– Да, спасибо тебе и все такое, но дальше я сам. Не хватало нам еще в Шерлока с Ватсоном играть.

– И кто из них я?

– Миссис Хадсон.

Эс вытаращила на меня большие глаза.

– Вот так значит? – спросила она язвительно. ― Всю награду себе хочешь присвоить?

– О какой награде речь? Тебе есть дело до моего прошлого? По-моему, ты сама поднимала эту тему, а теперь опровергаешь собственные слова.

– Со мной сложно, я говорила. Думаешь, что, просидев здесь столько времени за светскими беседами и узнав под вечер что-то необычное, достойное рассмотрения, я просто сдам назад и оставлю тебя в покое?

– Хорошо, – терпеливо соглашаюсь. ― Есть догадки?

– Что ты уже вспомнил?

– Я помню отрезок времени до попадания в лечебницу. Как обычно сидел здесь и занимался тем, что умею лучше всего. Больше ничего. Это и логично, ведь у алкоголиков часто случаются провалы. Не удивительно, что я больше ничего не могу воспроизвести.

– Думаю, нужно копать глубже. Кто, теоретически, мог сделать это ради тебя?

Я выдержал паузу длинною в жизнь и продолжил:

– Друзей у меня больше нет. Последним вычеркнут из этого списка был друг, знакомый мне с детства, с которым я давно не общаюсь по определенным причинам. С матерью не виделся уже несколько лет, несмотря на то, что живем в одном городе. Также по определенным причинам. Отец живет своей жизнью, а ближайших родственников уже нет в живых. Бывшую девушку, которую я бросил из-за ее измены, можно вообще в расчет не брать. ― Зачем вспоминать то, что я предпочел бы на полном серьезе забыть? Единственно важный вопрос в этой данцовской истории: «Зачем кому-то из них это было нужно?». И он мне не особо интересен.

– Скучный ты. В твоей жизни произошло что-то, что может оказаться событием, перевернувшим твои взгляды на некоторые вещи, изменившим твою сущность, отношения к людям, образ мыслей, преподнесшим новый источник вдохновения, после которого ты написал бы книгу. Что-то, что ты забыл.

– Мне, конечно, интересно, как современное чтиво будет восприниматься будущим поколениями. Насколько, оставленные людьми-сегодняшними, произведения будут сатирическими, социально актуальными для людей-завтрашних. Будет ли в них тонны скрытого смысла, недоступному обычному ученику средней школы, но уже открывшемуся учителю на уроке классической литературы. Будем ли мы также перемывать все кости полюбившемуся всем роману. И так ли муторно, почти после каждого предложения, описывать окончание тона монолога, дающее понять настроение или действие говорящего персонажа. Но не настолько, чтобы докапываться до правды, которая, вполне вероятно, может заключаться в том, что я гей, например, – окончил я, почувствовав сухость во рту.
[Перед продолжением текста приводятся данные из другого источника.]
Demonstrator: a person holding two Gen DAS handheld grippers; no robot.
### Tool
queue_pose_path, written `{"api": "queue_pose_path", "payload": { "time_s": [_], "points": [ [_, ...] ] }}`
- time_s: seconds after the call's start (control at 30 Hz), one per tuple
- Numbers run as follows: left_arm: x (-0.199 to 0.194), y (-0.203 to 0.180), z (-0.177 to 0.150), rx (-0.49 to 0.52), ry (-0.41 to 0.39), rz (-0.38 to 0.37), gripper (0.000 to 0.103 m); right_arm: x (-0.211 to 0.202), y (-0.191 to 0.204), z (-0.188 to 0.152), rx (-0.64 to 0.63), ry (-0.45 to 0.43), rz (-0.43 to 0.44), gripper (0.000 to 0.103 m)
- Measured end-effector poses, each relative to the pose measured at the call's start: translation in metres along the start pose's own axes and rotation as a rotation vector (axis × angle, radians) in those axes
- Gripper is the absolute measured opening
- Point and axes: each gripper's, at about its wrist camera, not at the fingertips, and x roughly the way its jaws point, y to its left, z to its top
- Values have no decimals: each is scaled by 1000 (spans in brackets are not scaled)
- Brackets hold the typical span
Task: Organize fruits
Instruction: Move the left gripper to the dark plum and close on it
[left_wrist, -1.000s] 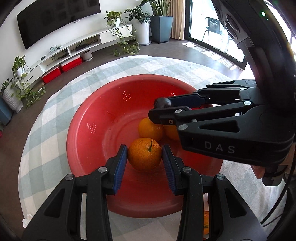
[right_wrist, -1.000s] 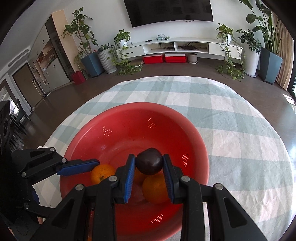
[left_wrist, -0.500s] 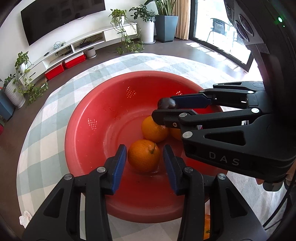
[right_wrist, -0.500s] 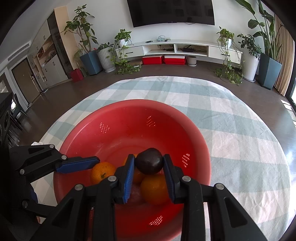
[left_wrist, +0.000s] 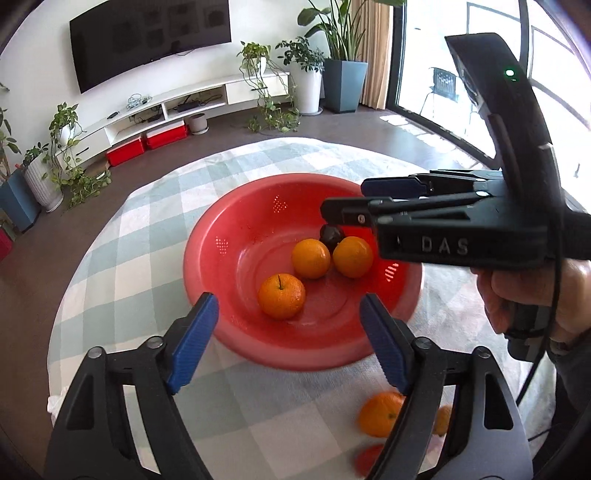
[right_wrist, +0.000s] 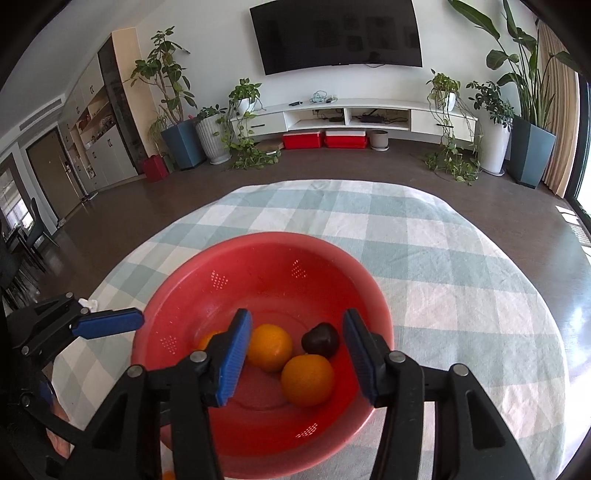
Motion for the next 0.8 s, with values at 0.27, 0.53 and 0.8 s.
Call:
{"api": "queue_pose_path", "payload": {
  "time_s": [0.27,0.53,0.8],
  "points": [
    [-81,-9,-74,-62,-77,-91,92,-80,33,7,15,-119,99,73],
    [-96,-37,-144,-21,22,-156,92,-160,61,-71,-12,-144,91,76],
    [-91,-55,-154,218,84,-232,91,-184,48,-176,147,-47,105,76]
  ]
}}
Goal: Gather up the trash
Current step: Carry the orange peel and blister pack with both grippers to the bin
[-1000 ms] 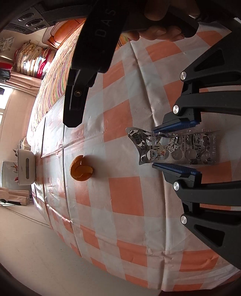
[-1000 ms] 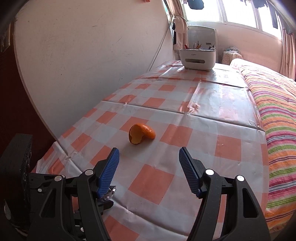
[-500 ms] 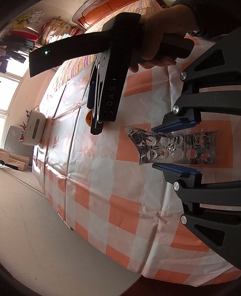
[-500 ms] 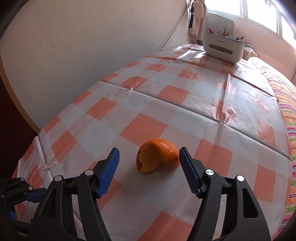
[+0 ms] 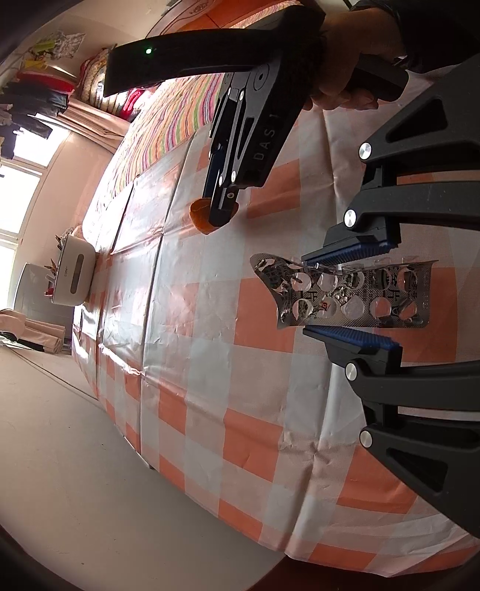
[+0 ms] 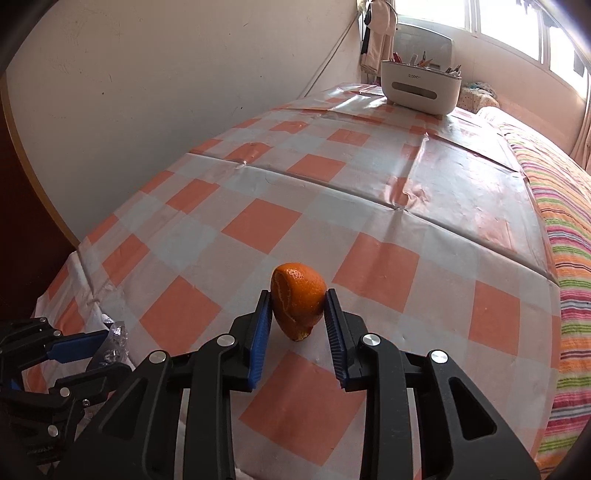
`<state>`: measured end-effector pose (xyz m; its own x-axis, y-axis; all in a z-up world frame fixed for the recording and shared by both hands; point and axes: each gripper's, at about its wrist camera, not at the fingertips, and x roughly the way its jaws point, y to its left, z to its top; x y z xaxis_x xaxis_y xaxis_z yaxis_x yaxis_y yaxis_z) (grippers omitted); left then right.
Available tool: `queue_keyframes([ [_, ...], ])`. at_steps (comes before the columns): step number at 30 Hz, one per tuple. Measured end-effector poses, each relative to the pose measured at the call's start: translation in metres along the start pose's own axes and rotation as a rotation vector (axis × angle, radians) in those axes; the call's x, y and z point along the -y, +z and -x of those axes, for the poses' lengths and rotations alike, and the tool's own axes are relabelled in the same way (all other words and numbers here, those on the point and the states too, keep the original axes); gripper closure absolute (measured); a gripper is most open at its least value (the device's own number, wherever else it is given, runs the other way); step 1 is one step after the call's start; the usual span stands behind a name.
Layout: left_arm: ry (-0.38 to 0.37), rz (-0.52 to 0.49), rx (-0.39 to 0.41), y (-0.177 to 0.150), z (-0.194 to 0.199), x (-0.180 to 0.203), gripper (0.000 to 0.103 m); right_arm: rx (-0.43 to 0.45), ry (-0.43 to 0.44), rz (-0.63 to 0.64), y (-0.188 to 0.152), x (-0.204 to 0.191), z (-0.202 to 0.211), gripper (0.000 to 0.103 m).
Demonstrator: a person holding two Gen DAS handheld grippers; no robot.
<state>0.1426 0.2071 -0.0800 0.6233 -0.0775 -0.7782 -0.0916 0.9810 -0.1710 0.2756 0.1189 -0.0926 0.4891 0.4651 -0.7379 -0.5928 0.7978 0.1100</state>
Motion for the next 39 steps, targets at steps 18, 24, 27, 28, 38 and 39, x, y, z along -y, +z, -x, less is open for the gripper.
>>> queue_keyframes([
  [18,-0.094,-0.179,0.004,-0.031,0.004,0.082,0.071,0.055,-0.007,-0.269,-0.114,0.054,0.092,0.074],
  [24,-0.11,-0.228,0.003,-0.042,0.003,0.102,0.071,0.105,-0.039,-0.322,-0.136,0.068,0.12,0.074],
  [27,-0.117,-0.24,-0.003,-0.047,0.001,0.109,0.071,0.13,-0.039,-0.339,-0.143,0.072,0.133,0.074],
  [28,-0.117,-0.245,-0.003,-0.049,0.001,0.112,0.071,0.141,-0.041,-0.344,-0.145,0.073,0.137,0.074],
  [38,-0.112,-0.308,-0.001,-0.067,0.001,0.147,0.071,0.208,-0.062,-0.381,-0.159,0.09,0.17,0.074],
  [39,-0.115,-0.309,-0.003,-0.067,0.001,0.15,0.071,0.213,-0.062,-0.386,-0.161,0.092,0.172,0.074],
])
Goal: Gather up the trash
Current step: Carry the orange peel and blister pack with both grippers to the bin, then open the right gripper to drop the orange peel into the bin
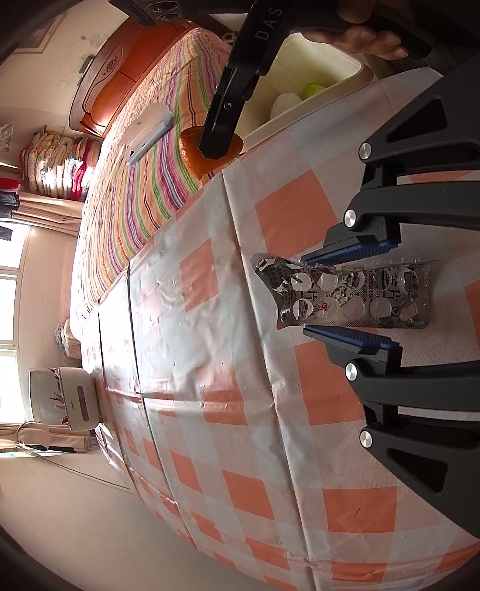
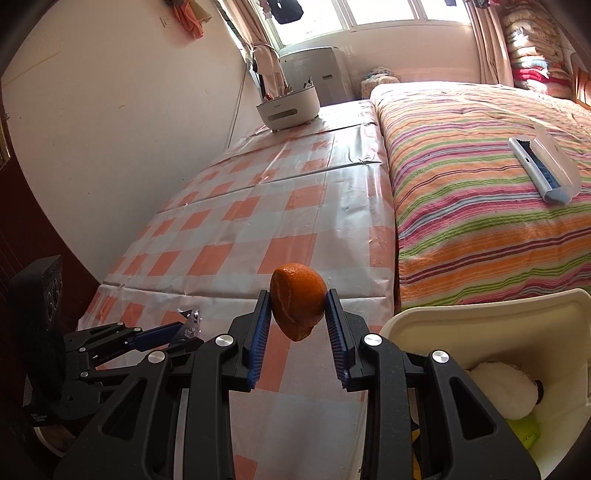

– Еще и зануда, – сказала Эс, закатив глаза. ― Так и быть. Может, это действительно того не стоит.

– Наконец, – выдохнул я. ―Давай больше об этом не говорить. Что там случилось когда-то со мной и зачем это когда-то пытаются мне помочь вернуть – я не знаю и знать не хочу. Я, по большому счету, плевать хотел на все предыдущие события в моей жизни, потому что они приносили одни неудачи. А уж вспоминать их и вовсе не имею тяги. Уверен, что это было очередной и необычайно «невероятный» эпизод, вроде скучных серий в сериалах, которые созданы для того, чтобы увеличить хронометраж.

– Как знаешь. Настаивать не буду.

– Все, что я хочу узнать, и все, что мне интересно на данный момент – уже находится напротив меня.

– Чересчур сентиментально, но мило, – сказала она, повернув голову в профиль.

Минут пять мы провели в молчании.

Комфортном молчании, знаете, а не то молчание, сотрясающее воздух, от накала которого хочется поскорее избавиться или провалиться сквозь землю.